- Born: 30 October 1929 Šumperk, Czechoslovakia
- Died: 17 July 2018 (aged 88)
- Education: Charles University
- Occupations: Writer, translator
- Writing career
- Language: Czech (and translations from English to Czech)

= Radoslav Nenadál =

Czech writer and translator (1929–2018)

Radoslav Nenadál (30 October 1929 – 17 July 2018) was a Czech writer and translator of English-language literature.

He was born on 30 October 1929 in Šumperk, but in his childhood, he moved to Prague with his family. He then studied English and Czech at the Philosophical Faculty of Charles University. After studying, he began to work as a college educator.
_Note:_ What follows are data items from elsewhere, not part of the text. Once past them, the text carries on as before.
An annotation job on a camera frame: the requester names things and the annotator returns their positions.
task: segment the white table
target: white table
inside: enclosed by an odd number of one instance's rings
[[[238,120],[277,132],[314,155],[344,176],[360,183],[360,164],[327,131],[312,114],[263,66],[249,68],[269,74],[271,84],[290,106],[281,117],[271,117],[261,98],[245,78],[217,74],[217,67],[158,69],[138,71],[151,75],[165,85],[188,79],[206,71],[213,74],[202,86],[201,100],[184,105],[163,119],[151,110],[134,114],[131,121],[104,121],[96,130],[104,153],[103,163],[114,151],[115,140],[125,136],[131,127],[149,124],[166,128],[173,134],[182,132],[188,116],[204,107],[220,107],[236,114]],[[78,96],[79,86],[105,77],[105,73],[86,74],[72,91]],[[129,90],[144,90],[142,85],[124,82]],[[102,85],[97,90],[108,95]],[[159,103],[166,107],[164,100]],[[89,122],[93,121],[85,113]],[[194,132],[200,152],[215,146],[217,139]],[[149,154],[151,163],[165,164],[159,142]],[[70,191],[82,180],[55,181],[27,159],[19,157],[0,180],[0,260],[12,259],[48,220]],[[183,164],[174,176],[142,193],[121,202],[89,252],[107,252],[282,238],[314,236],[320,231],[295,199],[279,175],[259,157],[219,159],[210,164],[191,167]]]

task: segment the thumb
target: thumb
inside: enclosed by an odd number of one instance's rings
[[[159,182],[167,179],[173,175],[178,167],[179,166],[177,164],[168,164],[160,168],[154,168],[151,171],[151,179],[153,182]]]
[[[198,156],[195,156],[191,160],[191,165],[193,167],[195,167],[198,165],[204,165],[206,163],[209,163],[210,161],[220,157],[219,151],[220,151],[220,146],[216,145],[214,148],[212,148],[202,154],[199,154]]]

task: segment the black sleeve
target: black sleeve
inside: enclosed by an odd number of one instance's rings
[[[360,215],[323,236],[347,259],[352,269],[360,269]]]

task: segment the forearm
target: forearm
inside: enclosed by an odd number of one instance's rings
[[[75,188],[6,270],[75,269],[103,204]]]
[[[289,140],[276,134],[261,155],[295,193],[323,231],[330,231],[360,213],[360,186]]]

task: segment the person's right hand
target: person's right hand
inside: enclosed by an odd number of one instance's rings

He translated into Czech, for example, works by Ernest Hemingway, Truman Capote, John Irving and others. His translations include the novel Sophie's Choice by American prose writer William Styron. In 1981, Nenadal won the Translation Section Award for the Philosopher and Oyster Book of James Thurber, as well as the Odeon Prize for Work in American Literature. In 2017 he was brought to the Hall of Fame by the Municipality of Translators.

He wrote several novels such as Rakvářova dcera a jiné prózy (1985), Přijď zpět (anebo radši ne), Dušinky (1989), Gaudeamus či My tě zazdíme, Aido, dále Škorpión, Zahrada či Sešitky chrámové pěvkyně.

He died on 17 July 2018 at the age of 88.